Weifang Medical University, Weifang, Shandong, China.
Brain Intensive Care Unit, Sunshine Union Hospital, Weifang, Shandong, China.
Folia Neuropathol. 2024;62(1):59-75. doi: 10.5114/fn.2023.132980.
This research hoped to explore the molecular mechanism of neutrophil extracellular traps (NETs) on glioblastoma multiforme (GBM) progression, and develop a promising prognostic signature for GBM based on NETs-related genes (NETGs).
Gene expression data and clinical data of GBM tumour samples were downloaded from TCGA and CGGA databases. NETs-related molecular subtypes were explored by using ConsensusClusterPlus. The NETGs with a prognostic value were identified, and then a prognostic model was constructed using LASSO Cox regression. The predicted performance of the prognostic model was evaluated using TCGA training and CGGA validation cohorts. Moreover, independent prognostic indicators were identified by univariate and multivariate analysis to generate the nomogram model. The sensitivities for antitumor drugs and immunotherapy were predicted. Finally, hub genes in the prognostic model were validated using qPCR analysis.
GBM patients were divided into two molecular subtypes with significant differences in tumour microenvironment (TME) score, survival, and immune infiltration. A NETGs signature was constructed based on seven genes (CPPED1, F3, G0S2, MME, MMP9, MAPK1, and MPO), which had a high value for predicting prognosis. A nomogram was constructed by two independent prognostic factors (age and risk score), which could be used to predict 1-, 2-, and 3-year survival probability of GBM. Patients in the high-risk group were more sensitive to bicalutamide, gefitinib, and dasatinib; patients in the low-risk group were associated with poor response to immunotherapy.
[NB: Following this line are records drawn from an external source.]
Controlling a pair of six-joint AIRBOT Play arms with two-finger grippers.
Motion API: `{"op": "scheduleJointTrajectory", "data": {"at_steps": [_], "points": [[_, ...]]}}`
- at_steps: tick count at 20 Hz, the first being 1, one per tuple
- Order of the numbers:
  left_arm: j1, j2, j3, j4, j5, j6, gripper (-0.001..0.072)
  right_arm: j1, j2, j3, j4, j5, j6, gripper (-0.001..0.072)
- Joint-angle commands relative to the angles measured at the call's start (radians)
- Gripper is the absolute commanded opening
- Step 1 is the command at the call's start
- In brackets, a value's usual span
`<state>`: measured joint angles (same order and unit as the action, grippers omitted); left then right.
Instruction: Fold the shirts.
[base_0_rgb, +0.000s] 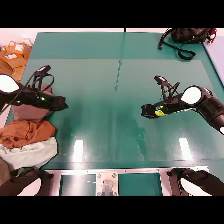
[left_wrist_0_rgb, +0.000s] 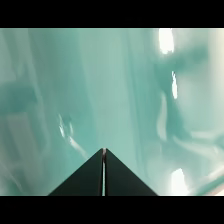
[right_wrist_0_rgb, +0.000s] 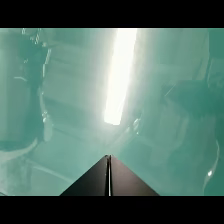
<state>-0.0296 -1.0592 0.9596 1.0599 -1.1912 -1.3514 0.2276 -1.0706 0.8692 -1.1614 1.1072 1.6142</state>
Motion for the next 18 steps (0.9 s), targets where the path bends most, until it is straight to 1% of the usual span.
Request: {"op": "scheduleJointTrajectory", "data": {"at_steps": [1, 3, 4, 5, 6, 7, 8, 12, 15, 16, 17, 18], "points": [[0.0, 0.0, 0.0, 0.141, 0.196, 0.01, 0.0023, 0.001, 0.0, 0.0, 0.002, -0.027, 0.0, 0.0016], [0.001, -0.003, 0.0, 0.327, 0.328, 0.01, 0.0024, 0.001, 0.0, 0.0, 0.002, -0.072, 0.0, 0.0016], [0.001, -0.007, -0.001, 0.435, 0.374, 0.006, 0.0054, 0.001, 0.0, 0.0, 0.002, -0.115, 0.0, 0.0016], [0.002, -0.015, -0.003, 0.564, 0.4, 0.005, 0.0504, 0.001, 0.0, 0.0, 0.002, -0.15, 0.0, 0.003], [0.019, -0.032, -0.007, 0.655, 0.439, -0.045, 0.0696, 0.001, 0.0, 0.0, 0.002, -0.182, 0.0, 0.0142], [0.053, -0.056, -0.007, 0.697, 0.447, -0.076, 0.072, 0.001, 0.0, 0.0, 0.002, -0.207, 0.0, 0.0268], [0.1, -0.089, -0.007, 0.702, 0.438, -0.083, 0.072, 0.001, 0.0, 0.0, 0.001, -0.229, 0.0, 0.0315], [0.264, -0.223, -0.007, 0.698, 0.304, -0.114, 0.072, 0.001, 0.0, 0.0, -0.001, -0.275, 0.0, 0.0315], [0.304, -0.298, -0.007, 0.694, 0.297, -0.114, 0.072, 0.0, 0.0, 0.0, -0.001, -0.285, 0.0, 0.0313], [0.303, -0.315, -0.007, 0.689, 0.297, -0.114, 0.0607, 0.0, 0.0, 0.0, -0.001, -0.285, 0.0, 0.0311], [0.303, -0.32, -0.007, 0.678, 0.291, -0.114, 0.0222, 0.0, 0.0, 0.0, -0.001, -0.284, 0.0, 0.0304], [0.299, -0.319, 0.001, 0.664, 0.272, -0.108, 0.0024, -0.001, 0.0, 0.0, -0.001, -0.283, 0.0, 0.025]]}}
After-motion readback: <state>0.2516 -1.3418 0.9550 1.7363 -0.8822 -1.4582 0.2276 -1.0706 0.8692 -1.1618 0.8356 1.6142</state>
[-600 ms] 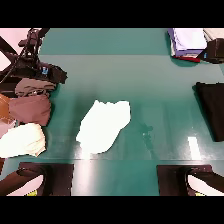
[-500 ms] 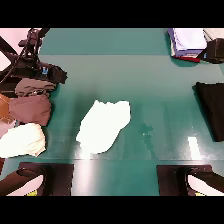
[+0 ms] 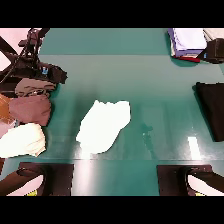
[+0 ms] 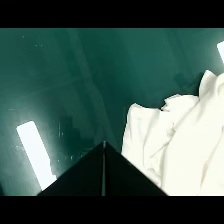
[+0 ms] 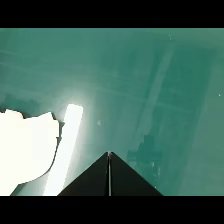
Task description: Fold the shirts.
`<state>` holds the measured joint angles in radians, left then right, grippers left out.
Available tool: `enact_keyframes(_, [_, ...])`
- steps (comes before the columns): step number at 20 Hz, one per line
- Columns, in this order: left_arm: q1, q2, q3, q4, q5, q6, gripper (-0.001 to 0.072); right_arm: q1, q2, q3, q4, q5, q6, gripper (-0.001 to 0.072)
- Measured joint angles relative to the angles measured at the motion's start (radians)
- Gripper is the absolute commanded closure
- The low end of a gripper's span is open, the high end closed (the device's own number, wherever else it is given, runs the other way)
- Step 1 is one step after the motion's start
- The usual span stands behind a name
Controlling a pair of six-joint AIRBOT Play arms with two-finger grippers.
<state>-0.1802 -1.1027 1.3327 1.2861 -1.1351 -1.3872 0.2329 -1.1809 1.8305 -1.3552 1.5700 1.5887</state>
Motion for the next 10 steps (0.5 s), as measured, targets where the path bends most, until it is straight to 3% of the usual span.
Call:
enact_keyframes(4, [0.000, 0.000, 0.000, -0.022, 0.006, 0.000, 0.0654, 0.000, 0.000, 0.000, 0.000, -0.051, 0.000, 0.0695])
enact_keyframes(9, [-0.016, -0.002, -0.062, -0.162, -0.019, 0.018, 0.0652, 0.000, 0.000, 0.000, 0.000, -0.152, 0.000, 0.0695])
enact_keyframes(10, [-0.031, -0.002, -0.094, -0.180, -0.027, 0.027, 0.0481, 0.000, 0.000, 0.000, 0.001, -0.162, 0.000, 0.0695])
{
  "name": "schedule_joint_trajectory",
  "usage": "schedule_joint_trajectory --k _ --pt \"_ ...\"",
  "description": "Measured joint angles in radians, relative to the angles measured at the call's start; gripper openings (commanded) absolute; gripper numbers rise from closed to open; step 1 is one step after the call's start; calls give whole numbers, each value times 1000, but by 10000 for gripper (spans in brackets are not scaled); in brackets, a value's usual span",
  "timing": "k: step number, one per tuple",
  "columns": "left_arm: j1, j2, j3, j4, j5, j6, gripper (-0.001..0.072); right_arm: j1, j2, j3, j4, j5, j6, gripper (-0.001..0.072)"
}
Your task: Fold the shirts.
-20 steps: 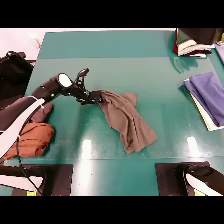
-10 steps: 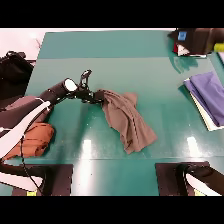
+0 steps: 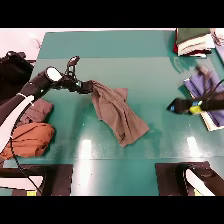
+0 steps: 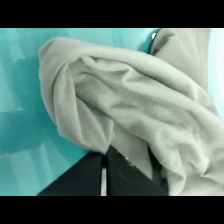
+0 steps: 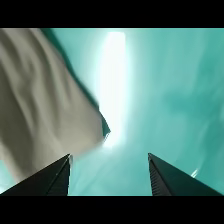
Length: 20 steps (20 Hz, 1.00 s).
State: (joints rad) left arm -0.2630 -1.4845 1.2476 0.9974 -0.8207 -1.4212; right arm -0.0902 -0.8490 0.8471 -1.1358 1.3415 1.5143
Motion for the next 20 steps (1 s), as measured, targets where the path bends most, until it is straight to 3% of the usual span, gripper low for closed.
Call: schedule_joint_trajectory --k 5,7,8,10,15,20 --pt "7 10 5 14 -29 13 32 -18 -138 -248 230 -115 -98 527" --pt "8 11 5 15 -44 13 32 33 -209 -276 299 -173 -125 458" --pt "8 11 5 16 -50 14 32 70 -249 -278 320 -208 -134 348" --pt "8 12 5 16 -60 14 31 145 -322 -258 345 -267 -147 13" --pt "16 91 54 61 -105 15 31 248 -363 -71 256 -306 -168 18" --pt "31 312 286 185 -130 21 31 132 -175 344 69 -98 -173 18"
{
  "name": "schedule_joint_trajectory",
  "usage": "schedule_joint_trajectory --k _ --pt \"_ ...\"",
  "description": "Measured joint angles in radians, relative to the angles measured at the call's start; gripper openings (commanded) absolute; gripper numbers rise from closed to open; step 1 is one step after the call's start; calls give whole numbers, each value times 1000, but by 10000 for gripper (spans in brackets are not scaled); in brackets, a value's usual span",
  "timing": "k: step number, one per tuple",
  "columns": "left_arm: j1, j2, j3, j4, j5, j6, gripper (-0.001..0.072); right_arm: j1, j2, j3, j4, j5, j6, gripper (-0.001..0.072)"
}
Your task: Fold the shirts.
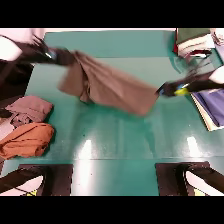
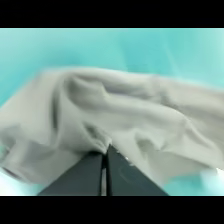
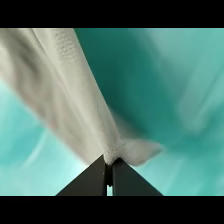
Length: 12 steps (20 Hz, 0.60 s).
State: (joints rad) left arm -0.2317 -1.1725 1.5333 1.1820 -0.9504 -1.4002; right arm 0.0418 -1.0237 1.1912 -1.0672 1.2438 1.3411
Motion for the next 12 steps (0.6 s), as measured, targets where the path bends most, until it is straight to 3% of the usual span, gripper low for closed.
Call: schedule_joint_trajectory --k 6,12 --pt "2 151 135 15 -90 19 30 -153 166 335 -62 127 6 17" --pt "-37 176 -78 20 -236 29 30 -182 260 142 -82 158 51 18"
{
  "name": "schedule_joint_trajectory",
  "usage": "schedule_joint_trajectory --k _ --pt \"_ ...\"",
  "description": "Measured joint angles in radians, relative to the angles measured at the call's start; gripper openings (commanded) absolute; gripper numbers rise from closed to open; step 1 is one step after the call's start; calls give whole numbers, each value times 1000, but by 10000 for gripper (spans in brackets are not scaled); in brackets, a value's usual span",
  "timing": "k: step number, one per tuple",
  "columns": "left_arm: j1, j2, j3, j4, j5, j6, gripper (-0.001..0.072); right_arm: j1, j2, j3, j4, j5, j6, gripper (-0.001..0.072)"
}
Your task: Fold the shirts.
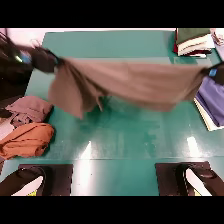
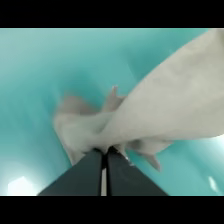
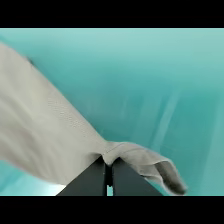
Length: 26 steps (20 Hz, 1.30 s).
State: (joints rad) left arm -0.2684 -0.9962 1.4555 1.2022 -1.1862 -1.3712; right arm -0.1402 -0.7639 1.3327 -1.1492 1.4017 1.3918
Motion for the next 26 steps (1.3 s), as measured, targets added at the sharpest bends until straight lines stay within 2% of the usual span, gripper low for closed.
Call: schedule_joint_trajectory --k 5,6,7,8,9,14,20,23,26 --pt "-198 3 -298 0 -64 13 32 -5 58 -232 -82 9 10 19" --pt "-242 4 -339 -2 -71 15 61 -6 63 -256 -97 9 12 19" --pt "-283 4 -369 -5 -83 16 381 -6 65 -274 -104 9 12 52" --pt "-323 4 -393 -13 -85 16 694 -6 64 -284 -111 10 12 254" --pt "-351 4 -410 -26 -84 16 664 -6 58 -286 -119 10 13 363" --pt "-371 4 -385 -48 -13 -32 664 -6 -15 -199 -129 18 13 364" --pt "-105 -45 -337 -32 132 -96 663 -6 -111 -102 -127 36 14 364" --pt "22 -159 -332 -46 156 -106 663 -6 -147 -93 -123 39 14 363" --pt "79 -309 -330 -96 163 -86 664 -6 -180 -90 -99 39 14 363"
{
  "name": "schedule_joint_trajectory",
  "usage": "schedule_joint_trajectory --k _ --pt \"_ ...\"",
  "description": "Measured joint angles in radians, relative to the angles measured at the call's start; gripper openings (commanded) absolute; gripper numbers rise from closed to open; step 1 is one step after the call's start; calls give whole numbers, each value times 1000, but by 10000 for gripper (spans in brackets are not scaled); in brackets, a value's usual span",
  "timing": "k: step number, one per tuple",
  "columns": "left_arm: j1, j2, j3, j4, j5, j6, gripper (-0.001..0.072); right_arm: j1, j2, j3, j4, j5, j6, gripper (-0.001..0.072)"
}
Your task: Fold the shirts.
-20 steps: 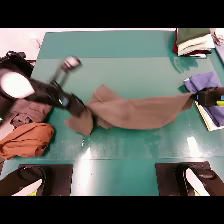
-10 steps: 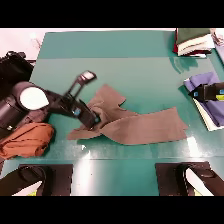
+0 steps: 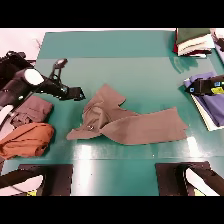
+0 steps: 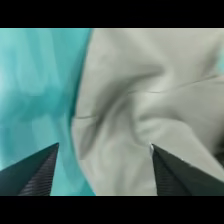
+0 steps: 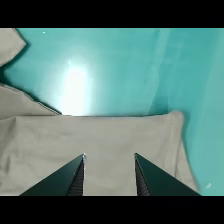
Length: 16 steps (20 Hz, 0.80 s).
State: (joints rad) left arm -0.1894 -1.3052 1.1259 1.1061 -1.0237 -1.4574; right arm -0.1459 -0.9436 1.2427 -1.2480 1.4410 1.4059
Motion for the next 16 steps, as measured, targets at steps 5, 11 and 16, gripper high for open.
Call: schedule_joint_trajectory --k 5,11,16 --pt "22 -208 0 -159 8 81 663 1 -26 1 18 -5 0 363" --pt "4 -288 11 -225 13 115 31 -3 -32 2 23 -23 -1 363" --pt "2 -270 128 -234 -9 126 31 -122 -58 2 16 14 -18 401"
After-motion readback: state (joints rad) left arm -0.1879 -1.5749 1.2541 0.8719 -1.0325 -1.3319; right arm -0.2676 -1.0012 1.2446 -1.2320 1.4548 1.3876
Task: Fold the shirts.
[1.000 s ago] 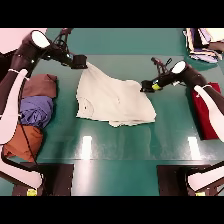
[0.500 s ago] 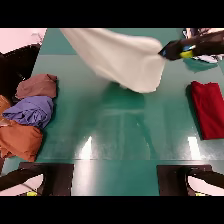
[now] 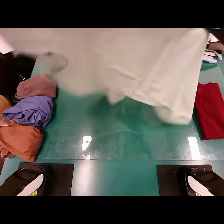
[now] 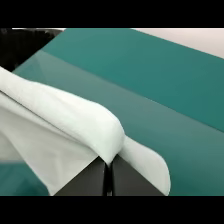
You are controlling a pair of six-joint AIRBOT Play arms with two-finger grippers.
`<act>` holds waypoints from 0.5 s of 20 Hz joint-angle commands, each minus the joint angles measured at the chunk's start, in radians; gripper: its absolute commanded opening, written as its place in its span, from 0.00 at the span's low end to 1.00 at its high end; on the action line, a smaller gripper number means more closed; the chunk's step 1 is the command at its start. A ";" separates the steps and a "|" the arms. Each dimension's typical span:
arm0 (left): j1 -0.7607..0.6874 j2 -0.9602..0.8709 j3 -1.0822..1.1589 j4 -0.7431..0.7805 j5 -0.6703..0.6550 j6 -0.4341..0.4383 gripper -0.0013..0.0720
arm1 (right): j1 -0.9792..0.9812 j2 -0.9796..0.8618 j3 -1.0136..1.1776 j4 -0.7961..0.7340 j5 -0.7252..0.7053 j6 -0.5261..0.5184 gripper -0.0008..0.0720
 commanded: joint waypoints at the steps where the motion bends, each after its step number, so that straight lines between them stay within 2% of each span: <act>1: 0.001 -0.026 -0.019 -0.002 -0.065 -0.003 0.05 | -0.001 -0.007 0.002 -0.003 0.024 0.075 0.03; 3: 0.001 -0.097 -0.072 0.065 -0.110 0.000 0.05 | 0.000 -0.109 0.001 -0.001 0.100 0.140 0.03; 5: 0.002 -0.191 -0.165 0.235 -0.115 -0.006 0.05 | 0.012 -0.244 0.001 -0.009 0.149 0.178 0.03; 7: 0.002 -0.307 -0.264 0.388 -0.104 -0.046 0.05 | 0.036 -0.386 0.002 -0.065 0.116 0.187 0.03; 10: 0.002 -0.497 -0.367 0.434 -0.018 -0.053 0.05 | 0.055 -0.587 0.002 -0.098 -0.004 0.196 0.03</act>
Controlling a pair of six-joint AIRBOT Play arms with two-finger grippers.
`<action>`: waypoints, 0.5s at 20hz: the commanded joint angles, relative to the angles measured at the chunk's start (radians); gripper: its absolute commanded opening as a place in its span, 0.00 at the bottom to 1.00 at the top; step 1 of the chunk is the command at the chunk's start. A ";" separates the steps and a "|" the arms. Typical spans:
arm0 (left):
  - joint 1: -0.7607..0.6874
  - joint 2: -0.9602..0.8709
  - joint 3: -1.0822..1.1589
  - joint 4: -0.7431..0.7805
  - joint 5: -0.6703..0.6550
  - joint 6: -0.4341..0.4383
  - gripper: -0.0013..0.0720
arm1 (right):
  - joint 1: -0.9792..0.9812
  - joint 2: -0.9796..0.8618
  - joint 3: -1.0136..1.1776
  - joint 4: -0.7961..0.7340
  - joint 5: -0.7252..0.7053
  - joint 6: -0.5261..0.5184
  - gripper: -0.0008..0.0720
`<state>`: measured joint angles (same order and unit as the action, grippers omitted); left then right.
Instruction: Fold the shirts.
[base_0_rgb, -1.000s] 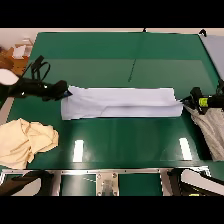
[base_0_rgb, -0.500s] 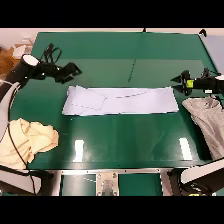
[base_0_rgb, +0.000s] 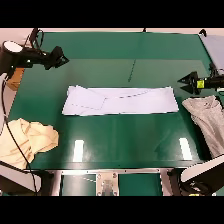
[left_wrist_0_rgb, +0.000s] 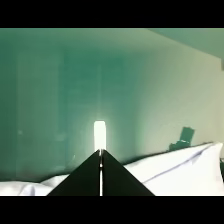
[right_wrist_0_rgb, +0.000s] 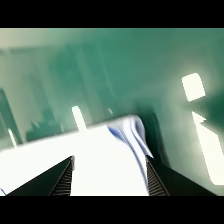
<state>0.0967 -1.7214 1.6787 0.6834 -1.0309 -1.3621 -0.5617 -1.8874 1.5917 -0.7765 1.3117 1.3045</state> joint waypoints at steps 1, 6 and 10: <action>0.011 -0.003 0.014 -0.011 -0.092 0.002 0.05 | -0.013 -0.023 -0.023 -0.093 0.097 -0.109 0.72; 0.011 -0.003 0.014 -0.016 -0.179 0.000 0.05 | 0.002 -0.103 -0.023 -0.103 0.210 -0.185 0.71; -0.001 -0.003 0.014 -0.064 -0.200 0.001 0.05 | 0.027 -0.127 -0.023 -0.107 0.214 -0.217 0.64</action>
<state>0.1047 -1.7237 1.6920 0.6502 -1.2003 -1.3613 -0.5526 -1.9915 1.5719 -0.8547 1.5070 1.1240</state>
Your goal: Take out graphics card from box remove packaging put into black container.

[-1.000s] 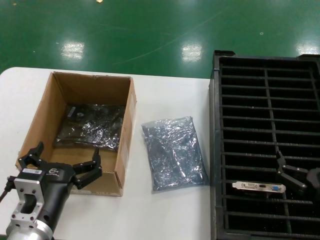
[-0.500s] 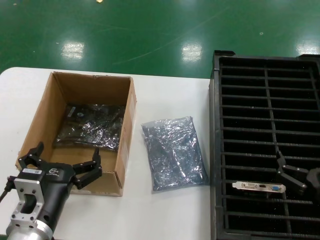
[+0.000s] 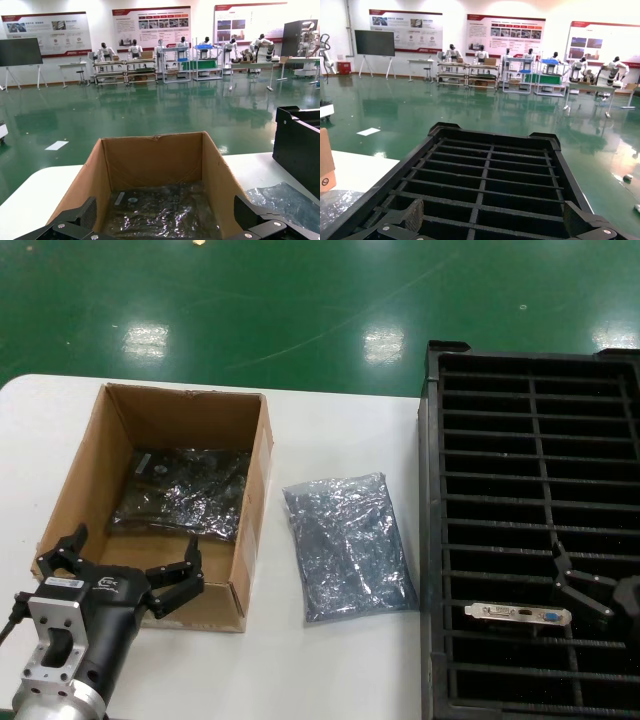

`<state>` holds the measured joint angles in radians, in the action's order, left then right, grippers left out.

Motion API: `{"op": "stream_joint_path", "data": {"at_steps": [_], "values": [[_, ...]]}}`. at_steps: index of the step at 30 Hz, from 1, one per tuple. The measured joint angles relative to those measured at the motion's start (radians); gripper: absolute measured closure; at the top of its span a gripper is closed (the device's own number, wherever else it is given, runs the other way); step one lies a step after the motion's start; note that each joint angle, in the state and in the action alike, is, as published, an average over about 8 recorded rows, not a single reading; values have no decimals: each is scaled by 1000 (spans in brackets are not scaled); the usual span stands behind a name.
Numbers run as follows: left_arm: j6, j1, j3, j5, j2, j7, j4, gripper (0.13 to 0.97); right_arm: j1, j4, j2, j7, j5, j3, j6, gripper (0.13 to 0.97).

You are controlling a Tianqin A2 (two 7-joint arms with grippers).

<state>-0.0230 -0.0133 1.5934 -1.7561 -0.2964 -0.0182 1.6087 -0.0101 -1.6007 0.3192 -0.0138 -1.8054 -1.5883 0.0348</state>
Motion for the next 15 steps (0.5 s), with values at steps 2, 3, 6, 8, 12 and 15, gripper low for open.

The validation of the six genes in the prognostic model was consistent with the results of bioinformatics analysis.
The NETs-based prognostic model and nomogram proposed in this study are promising prognostic prediction tools for GBM, which may provide new ideas for the development of precise tumour targeted therapy.
本研究旨在探索中性粒细胞胞外诱捕网(NETs)对胶质母细胞瘤(GBM)进展的分子机制,并基于 NETs 相关基因(NETGs)开发一个有前景的 GBM 预后标志物。
从 TCGA 和 CGGA 数据库下载 GBM 肿瘤样本的基因表达数据和临床数据。使用 ConsensusClusterPlus 探索 NETs 相关分子亚型。确定具有预后价值的 NETGs,然后使用 LASSO Cox 回归构建预后模型。使用 TCGA 训练和 CGGA 验证队列评估预后模型的预测性能。此外,通过单变量和多变量分析确定独立的预后指标,以生成列线图模型。预测抗肿瘤药物和免疫治疗的敏感性。最后,使用 qPCR 分析验证预后模型中的关键基因。
GBM 患者被分为两个分子亚型,在肿瘤微环境(TME)评分、生存和免疫浸润方面存在显著差异。基于七个基因(CPPED1、F3、G0S2、MME、MMP9、MAPK1 和 MPO)构建了 NETGs 特征,该特征对预测预后具有较高的价值。通过两个独立的预后因素(年龄和风险评分)构建了列线图,可以预测 GBM 的 1、2 和 3 年生存率。高风险组的患者对比卡鲁胺、吉非替尼和达沙替尼更敏感;低风险组的患者对免疫治疗反应较差。预后模型中六个基因的验证与生物信息学分析结果一致。
本研究提出的基于 NETs 的预后模型和列线图是有前途的 GBM 预后预测工具,可能为肿瘤精准靶向治疗的发展提供新的思路。